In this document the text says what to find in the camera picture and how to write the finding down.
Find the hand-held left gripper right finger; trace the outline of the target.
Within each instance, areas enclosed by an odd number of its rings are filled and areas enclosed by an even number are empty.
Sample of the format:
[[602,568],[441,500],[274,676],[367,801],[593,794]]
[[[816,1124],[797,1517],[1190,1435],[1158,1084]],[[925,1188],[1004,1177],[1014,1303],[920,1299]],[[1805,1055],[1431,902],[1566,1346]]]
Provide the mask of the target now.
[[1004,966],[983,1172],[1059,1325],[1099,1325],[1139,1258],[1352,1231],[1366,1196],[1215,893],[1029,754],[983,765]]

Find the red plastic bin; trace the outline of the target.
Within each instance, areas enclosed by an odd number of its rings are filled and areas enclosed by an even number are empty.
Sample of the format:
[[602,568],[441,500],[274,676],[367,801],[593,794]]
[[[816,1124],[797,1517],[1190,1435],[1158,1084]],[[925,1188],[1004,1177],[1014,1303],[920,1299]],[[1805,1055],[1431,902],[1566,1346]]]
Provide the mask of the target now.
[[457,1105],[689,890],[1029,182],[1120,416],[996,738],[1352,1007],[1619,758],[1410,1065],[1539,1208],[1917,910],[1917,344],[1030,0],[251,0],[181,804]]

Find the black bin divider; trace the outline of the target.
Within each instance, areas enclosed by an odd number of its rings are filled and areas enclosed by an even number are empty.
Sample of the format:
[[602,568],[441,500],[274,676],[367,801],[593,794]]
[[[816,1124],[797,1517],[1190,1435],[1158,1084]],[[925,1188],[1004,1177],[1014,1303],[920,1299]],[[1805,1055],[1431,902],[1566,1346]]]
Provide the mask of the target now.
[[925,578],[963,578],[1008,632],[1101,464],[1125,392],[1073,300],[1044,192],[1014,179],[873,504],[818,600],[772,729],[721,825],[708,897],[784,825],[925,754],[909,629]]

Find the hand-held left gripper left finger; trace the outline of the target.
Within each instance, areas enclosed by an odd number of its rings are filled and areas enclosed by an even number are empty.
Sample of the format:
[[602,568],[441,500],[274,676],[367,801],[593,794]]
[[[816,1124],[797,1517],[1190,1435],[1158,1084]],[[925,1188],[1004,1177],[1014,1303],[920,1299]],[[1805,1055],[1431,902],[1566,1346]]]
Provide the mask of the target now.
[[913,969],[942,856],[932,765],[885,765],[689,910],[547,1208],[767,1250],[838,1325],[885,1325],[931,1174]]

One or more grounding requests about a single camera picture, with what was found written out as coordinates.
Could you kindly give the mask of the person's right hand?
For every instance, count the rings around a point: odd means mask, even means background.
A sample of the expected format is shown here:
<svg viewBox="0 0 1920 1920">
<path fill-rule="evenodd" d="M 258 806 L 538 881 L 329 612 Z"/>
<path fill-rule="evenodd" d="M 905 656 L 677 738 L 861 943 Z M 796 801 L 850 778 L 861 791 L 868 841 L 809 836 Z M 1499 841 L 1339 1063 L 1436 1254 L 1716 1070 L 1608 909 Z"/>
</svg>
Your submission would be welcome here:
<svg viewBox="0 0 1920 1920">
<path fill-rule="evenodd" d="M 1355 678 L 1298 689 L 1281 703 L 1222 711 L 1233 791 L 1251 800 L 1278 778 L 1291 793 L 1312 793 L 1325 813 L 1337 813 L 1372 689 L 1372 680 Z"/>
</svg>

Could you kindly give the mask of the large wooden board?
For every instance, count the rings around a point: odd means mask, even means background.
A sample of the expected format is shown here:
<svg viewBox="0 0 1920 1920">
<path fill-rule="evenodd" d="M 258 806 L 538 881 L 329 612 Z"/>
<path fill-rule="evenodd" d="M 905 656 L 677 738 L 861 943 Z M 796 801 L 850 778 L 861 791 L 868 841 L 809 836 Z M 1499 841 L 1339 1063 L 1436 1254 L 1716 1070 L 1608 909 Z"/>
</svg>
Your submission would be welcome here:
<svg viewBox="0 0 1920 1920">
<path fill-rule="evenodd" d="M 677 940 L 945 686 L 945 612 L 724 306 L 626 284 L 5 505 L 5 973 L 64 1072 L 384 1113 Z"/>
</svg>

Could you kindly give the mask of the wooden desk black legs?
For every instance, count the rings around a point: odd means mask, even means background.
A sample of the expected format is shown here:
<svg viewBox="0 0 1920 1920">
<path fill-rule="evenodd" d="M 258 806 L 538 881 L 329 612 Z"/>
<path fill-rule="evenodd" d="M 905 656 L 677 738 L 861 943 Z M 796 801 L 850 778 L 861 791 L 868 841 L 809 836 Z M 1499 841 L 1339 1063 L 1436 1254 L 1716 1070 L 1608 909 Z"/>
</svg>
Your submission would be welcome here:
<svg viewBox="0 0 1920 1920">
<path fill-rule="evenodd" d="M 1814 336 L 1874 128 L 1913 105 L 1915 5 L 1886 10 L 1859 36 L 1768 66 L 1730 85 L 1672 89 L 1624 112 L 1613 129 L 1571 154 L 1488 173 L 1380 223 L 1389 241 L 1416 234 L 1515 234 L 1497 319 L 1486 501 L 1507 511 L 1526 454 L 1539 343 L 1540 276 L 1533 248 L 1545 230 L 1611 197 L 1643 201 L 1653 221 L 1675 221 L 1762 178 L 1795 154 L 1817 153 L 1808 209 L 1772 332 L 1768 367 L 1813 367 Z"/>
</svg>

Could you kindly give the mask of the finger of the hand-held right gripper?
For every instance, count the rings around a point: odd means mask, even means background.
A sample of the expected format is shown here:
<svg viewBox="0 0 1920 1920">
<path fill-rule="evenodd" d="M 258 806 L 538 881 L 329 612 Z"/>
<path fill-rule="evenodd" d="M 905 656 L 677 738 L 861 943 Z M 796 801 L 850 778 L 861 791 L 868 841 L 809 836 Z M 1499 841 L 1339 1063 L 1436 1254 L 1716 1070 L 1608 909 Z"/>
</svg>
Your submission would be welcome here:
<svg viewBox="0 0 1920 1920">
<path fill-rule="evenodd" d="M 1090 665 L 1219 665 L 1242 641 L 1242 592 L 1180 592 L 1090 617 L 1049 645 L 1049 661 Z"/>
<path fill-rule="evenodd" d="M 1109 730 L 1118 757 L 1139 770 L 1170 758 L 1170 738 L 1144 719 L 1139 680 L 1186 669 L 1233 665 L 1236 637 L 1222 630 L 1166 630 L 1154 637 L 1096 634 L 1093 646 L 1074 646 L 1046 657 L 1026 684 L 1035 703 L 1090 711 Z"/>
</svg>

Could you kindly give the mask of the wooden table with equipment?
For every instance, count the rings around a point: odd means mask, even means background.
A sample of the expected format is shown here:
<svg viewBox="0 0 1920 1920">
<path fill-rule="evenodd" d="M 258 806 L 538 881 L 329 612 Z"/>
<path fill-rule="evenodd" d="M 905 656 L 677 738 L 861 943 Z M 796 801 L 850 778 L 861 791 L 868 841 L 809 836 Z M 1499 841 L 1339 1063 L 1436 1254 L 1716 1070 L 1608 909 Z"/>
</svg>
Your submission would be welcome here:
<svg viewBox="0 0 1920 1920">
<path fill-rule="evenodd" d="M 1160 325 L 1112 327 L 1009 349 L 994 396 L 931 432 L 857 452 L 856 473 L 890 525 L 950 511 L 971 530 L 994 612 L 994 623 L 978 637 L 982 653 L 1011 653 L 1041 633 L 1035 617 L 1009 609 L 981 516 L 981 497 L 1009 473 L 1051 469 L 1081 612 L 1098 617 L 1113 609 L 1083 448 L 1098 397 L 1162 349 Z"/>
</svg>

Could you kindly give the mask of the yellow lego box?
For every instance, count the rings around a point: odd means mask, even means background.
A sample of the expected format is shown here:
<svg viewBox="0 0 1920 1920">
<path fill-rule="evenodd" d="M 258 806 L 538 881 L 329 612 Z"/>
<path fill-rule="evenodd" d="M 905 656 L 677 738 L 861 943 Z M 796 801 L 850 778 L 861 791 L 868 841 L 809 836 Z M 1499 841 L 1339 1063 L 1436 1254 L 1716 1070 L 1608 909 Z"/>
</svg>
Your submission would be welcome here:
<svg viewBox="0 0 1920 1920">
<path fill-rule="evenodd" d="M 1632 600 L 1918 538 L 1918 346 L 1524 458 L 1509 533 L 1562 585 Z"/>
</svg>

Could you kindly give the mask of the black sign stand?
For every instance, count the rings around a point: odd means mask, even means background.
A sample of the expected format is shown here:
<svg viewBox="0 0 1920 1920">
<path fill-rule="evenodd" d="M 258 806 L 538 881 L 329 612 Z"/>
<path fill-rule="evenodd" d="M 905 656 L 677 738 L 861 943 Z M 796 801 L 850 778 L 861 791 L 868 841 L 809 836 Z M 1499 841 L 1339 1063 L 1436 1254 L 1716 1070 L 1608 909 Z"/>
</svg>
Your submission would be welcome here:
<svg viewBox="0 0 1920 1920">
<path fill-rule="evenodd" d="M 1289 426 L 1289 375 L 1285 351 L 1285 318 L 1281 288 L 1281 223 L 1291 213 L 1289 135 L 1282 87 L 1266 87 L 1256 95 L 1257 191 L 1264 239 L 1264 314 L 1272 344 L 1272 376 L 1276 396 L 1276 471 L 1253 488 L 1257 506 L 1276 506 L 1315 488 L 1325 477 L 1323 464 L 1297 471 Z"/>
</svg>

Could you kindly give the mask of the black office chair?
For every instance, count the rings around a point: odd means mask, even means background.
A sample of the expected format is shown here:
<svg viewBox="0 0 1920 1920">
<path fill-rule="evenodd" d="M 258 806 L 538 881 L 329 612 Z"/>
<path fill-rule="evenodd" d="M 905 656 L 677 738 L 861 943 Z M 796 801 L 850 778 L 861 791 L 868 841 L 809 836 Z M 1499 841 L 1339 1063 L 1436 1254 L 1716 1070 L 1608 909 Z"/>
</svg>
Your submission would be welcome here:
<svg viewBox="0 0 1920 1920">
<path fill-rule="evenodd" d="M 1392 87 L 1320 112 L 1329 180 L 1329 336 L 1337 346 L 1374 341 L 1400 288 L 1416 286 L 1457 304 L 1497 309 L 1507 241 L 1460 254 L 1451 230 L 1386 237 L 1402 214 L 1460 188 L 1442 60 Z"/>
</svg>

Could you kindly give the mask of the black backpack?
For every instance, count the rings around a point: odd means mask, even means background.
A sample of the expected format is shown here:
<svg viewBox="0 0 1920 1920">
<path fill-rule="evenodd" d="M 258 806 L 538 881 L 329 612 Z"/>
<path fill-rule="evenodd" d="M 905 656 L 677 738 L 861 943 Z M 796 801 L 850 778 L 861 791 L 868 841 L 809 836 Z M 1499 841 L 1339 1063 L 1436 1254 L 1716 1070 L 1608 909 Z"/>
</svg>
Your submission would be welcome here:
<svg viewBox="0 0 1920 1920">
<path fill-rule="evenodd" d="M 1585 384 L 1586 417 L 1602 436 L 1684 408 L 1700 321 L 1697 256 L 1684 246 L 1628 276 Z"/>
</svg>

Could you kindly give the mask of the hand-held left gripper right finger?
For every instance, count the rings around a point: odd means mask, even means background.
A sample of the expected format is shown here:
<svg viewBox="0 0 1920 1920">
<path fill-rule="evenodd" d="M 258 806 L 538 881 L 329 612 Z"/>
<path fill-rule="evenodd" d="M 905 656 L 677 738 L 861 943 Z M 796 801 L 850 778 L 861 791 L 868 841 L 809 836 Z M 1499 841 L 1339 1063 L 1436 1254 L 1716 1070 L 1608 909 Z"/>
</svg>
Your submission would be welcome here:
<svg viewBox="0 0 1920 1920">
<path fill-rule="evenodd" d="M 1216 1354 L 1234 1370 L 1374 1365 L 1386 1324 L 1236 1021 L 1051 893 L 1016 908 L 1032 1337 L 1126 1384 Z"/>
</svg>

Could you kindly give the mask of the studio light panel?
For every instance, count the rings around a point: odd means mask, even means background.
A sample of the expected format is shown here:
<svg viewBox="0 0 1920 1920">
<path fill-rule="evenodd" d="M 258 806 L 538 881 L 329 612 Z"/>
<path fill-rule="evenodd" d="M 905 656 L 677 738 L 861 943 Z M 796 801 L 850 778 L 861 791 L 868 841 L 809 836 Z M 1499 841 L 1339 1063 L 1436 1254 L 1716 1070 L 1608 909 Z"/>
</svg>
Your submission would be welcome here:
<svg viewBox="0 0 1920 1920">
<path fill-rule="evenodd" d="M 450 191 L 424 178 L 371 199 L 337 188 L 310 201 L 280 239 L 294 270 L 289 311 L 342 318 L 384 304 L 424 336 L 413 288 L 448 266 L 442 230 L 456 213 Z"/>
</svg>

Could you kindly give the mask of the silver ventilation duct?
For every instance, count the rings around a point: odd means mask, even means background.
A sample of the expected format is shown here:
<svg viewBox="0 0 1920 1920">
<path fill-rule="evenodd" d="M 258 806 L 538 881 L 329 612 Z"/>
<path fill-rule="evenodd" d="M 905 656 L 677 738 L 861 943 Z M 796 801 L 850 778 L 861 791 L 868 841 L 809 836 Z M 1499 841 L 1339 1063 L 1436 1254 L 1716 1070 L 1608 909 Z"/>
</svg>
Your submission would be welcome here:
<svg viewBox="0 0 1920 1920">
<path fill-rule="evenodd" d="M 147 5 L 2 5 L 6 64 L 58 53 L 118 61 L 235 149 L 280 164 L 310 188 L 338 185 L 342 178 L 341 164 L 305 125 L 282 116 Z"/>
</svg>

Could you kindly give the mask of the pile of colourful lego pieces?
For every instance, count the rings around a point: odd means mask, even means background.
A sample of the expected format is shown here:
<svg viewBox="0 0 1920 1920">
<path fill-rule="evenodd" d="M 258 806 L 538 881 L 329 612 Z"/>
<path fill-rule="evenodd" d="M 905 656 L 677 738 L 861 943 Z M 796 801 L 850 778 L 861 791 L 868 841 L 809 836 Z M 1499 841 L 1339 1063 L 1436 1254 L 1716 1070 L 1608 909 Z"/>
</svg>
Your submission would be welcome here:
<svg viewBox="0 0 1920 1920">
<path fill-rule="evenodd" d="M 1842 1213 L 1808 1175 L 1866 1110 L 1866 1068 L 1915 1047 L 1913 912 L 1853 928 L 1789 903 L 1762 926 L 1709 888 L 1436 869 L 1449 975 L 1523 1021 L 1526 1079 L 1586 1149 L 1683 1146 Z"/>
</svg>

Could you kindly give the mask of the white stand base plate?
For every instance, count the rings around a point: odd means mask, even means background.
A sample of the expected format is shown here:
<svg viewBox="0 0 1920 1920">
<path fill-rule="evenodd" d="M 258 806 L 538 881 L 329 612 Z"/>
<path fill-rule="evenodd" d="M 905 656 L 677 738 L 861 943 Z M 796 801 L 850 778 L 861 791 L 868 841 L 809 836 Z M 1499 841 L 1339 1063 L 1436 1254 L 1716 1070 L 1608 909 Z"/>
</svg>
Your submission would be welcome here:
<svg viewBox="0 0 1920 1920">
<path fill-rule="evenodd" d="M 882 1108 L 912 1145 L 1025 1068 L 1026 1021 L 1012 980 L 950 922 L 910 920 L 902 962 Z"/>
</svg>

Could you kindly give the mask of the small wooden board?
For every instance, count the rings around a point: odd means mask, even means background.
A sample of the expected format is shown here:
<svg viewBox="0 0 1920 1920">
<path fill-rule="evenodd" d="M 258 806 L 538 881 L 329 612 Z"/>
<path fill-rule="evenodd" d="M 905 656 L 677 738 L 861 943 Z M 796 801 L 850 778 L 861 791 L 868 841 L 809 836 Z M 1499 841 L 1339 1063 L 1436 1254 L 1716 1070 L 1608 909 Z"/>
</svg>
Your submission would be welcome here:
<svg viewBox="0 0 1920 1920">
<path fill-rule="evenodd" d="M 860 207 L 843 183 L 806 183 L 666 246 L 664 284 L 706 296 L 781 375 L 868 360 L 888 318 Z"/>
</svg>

Exercise directions -
All lines in the preceding records that hold the word "black" need to be copied.

Result of this exercise -
Find the black bin divider; trace the outline of the target.
Could you kindly give the mask of the wooden desk black legs?
Could you kindly give the mask of the black sign stand?
Could you kindly give the mask of the black office chair?
Could you kindly give the mask of the black backpack?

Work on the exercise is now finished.